Llámenlo la maldición de la heroína de comedia romántica: muchas de las mejores intérpretes de la inseguridad silenciosa y la inquietud emocional en Hollywood —como Meg Ryan, Sandra Bullock o Lisa Kudrow— han sido vistas con demasiada frecuencia como actrices “superficiales”, sin complejidad, muy por debajo de lo que realmente son. Diane Keaton fue, sin duda, el molde original de ese arquetipo: una mujer con una inmensa capacidad expresiva y una presencia fascinante, reducida demasiadas veces a un “tipo”. En sus últimos años en el cine, volvió una y otra vez a personajes que eran apenas variaciones de la neurótica torpe, caótica y siempre impecablemente vestida. Películas como Cuando ellas quieren, Summer Camp o Arthur’s Whisky, claramente no estaban a la altura de su talento.

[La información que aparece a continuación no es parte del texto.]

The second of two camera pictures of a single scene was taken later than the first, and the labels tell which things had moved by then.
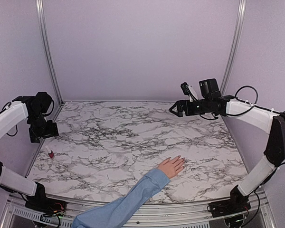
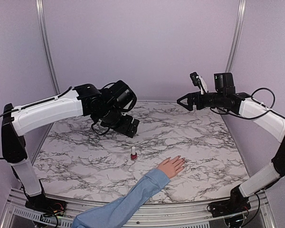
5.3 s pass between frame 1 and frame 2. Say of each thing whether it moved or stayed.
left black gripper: moved
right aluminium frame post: stayed
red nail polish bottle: moved
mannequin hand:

Con su muerte, queda la esperanza de que por fin se reconozca el verdadero alcance de su obra y sus intereses: sus memorias, su trabajo como fotógrafa, ese episodio de Twin Peaks que dirigió y el hecho de que fue, genuinamente, una figura al margen de Hollywood.
Fue admirada, querida, imitadísima.
Pero ante todo, fue alguien que marcó su propio ritmo, sin plegarse jamás a los moldes de la industria. “No tenía idea del mundo y no socializaba”, dijo en una entrevista con Interview en 1987, al recordar su paso por el musical vanguardista Hair, a fines de los años sesenta. “Nunca fui parte de la tribu, aunque me gustaba el espectáculo”.